■ Work to be completed
For this task, copy all of the data below exactly and skip the pictures.

■ Dataset excerpt
--*--
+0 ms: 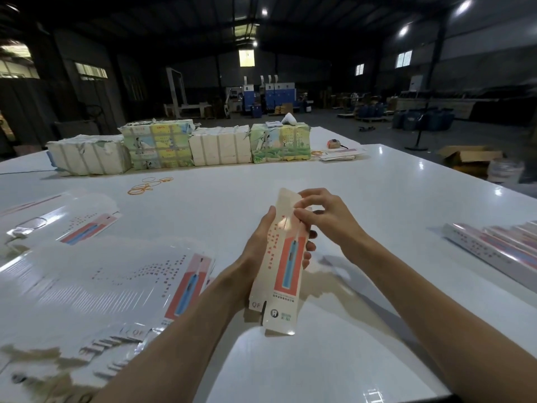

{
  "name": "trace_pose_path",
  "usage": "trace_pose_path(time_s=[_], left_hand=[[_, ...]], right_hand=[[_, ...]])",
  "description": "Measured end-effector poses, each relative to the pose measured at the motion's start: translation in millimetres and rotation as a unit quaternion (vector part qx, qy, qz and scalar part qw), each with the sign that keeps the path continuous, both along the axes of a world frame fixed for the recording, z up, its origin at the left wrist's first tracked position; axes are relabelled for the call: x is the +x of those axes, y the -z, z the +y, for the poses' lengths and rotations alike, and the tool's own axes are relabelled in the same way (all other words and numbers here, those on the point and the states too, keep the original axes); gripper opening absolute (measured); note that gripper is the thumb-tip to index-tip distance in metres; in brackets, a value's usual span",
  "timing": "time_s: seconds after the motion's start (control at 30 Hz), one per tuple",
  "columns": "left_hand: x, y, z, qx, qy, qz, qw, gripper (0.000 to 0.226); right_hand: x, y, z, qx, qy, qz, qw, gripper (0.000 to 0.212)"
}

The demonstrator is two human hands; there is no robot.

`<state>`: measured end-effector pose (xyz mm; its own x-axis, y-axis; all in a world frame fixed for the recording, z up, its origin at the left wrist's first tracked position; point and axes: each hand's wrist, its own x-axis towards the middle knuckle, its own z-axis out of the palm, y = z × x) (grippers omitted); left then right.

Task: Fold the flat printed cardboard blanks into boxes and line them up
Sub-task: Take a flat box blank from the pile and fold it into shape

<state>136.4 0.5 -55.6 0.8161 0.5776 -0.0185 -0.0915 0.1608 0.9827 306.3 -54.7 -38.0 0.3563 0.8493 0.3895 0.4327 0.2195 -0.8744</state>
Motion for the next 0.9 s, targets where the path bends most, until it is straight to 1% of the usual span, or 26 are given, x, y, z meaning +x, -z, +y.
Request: trace_pose_path(time_s=[0.13, 0.33, 0.4, 0.5, 0.57, 0.7, 0.8, 0.83, 0.9], left_hand=[[1, -2, 4, 0.004, 0.041, 0.003, 0.999, 0.082], [0, 1, 8, -0.004, 0.091, -0.014, 0.996, 0.079], [-2, 2, 8, -0.002, 0.098, -0.018, 0.995, 0.078], [-4, 4, 7, -0.018, 0.107, -0.021, 0.994, 0.076], [-6, 4, 7, -0.016, 0.095, -0.021, 0.995, 0.076], [-4, -2, 2, -0.027, 0.114, -0.012, 0.993, 0.07], [6, -2, -5, -0.039, 0.075, 0.008, 0.996, 0.068], [9, 0, -6, -0.054, 0.059, 0.003, 0.997, 0.069], [11, 1, -5, -0.112, 0.038, -0.028, 0.993, 0.067]], right_hand=[[3, -11, -9, 0.004, -0.051, 0.05, 0.997, 0.013], [8, -13, -15, -0.017, -0.137, 0.105, 0.985, 0.021], [6, -15, -17, -0.032, -0.126, 0.074, 0.989, 0.023], [1, -17, -16, -0.031, -0.063, -0.021, 0.997, 0.023], [-1, -18, -15, -0.015, -0.07, -0.037, 0.997, 0.022], [2, -16, -16, 0.014, -0.099, 0.014, 0.995, 0.026], [-3, -12, -16, 0.034, -0.134, 0.081, 0.987, 0.037], [-7, -10, -15, 0.035, -0.133, 0.101, 0.985, 0.038], [-15, -4, -11, 0.045, -0.102, 0.122, 0.986, 0.029]])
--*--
■ Output of the exercise
+0 ms: 

{
  "name": "trace_pose_path",
  "usage": "trace_pose_path(time_s=[_], left_hand=[[_, ...]], right_hand=[[_, ...]])",
  "description": "Measured end-effector poses, each relative to the pose measured at the motion's start: translation in millimetres and rotation as a unit quaternion (vector part qx, qy, qz and scalar part qw), each with the sign that keeps the path continuous, both along the axes of a world frame fixed for the recording, z up, its origin at the left wrist's first tracked position; axes are relabelled for the call: x is the +x of those axes, y the -z, z the +y, for the poses' lengths and rotations alike, and the tool's own axes are relabelled in the same way (all other words and numbers here, those on the point and the states too, keep the original axes); gripper opening absolute (measured); note that gripper is the thumb-tip to index-tip distance in metres; in brackets, a value's usual span",
  "timing": "time_s: seconds after the motion's start (control at 30 Hz), one per tuple",
  "columns": "left_hand: x, y, z, qx, qy, qz, qw, gripper (0.000 to 0.226); right_hand: x, y, z, qx, qy, qz, qw, gripper (0.000 to 0.212)"
}

The demonstrator is two human hands; there is no robot.

`<state>`: measured end-effector pose (xyz mm; its own x-axis, y-axis; all in a world frame fixed for the recording, z up, its origin at the left wrist's first tracked position; point and axes: each hand's wrist, its own x-axis towards the middle knuckle, its own z-axis out of the palm, y = z × x) (grippers omitted); left then right.

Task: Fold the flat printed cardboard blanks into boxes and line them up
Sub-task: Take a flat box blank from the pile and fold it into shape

<state>136.4 0.5 -55.6 0.8161 0.5776 -0.0185 -0.0915 0.1608 0.9827 306.3 -54.7 -38.0 0.3563 0.8493 0.3895 0.4327 0.2195 -0.8744</state>
Motion for the next 0.9 s, targets where the path bends most, until it is straight to 1% of the usual span, or 26 are given, x, y, z meaning +x, -z, +y.
Request: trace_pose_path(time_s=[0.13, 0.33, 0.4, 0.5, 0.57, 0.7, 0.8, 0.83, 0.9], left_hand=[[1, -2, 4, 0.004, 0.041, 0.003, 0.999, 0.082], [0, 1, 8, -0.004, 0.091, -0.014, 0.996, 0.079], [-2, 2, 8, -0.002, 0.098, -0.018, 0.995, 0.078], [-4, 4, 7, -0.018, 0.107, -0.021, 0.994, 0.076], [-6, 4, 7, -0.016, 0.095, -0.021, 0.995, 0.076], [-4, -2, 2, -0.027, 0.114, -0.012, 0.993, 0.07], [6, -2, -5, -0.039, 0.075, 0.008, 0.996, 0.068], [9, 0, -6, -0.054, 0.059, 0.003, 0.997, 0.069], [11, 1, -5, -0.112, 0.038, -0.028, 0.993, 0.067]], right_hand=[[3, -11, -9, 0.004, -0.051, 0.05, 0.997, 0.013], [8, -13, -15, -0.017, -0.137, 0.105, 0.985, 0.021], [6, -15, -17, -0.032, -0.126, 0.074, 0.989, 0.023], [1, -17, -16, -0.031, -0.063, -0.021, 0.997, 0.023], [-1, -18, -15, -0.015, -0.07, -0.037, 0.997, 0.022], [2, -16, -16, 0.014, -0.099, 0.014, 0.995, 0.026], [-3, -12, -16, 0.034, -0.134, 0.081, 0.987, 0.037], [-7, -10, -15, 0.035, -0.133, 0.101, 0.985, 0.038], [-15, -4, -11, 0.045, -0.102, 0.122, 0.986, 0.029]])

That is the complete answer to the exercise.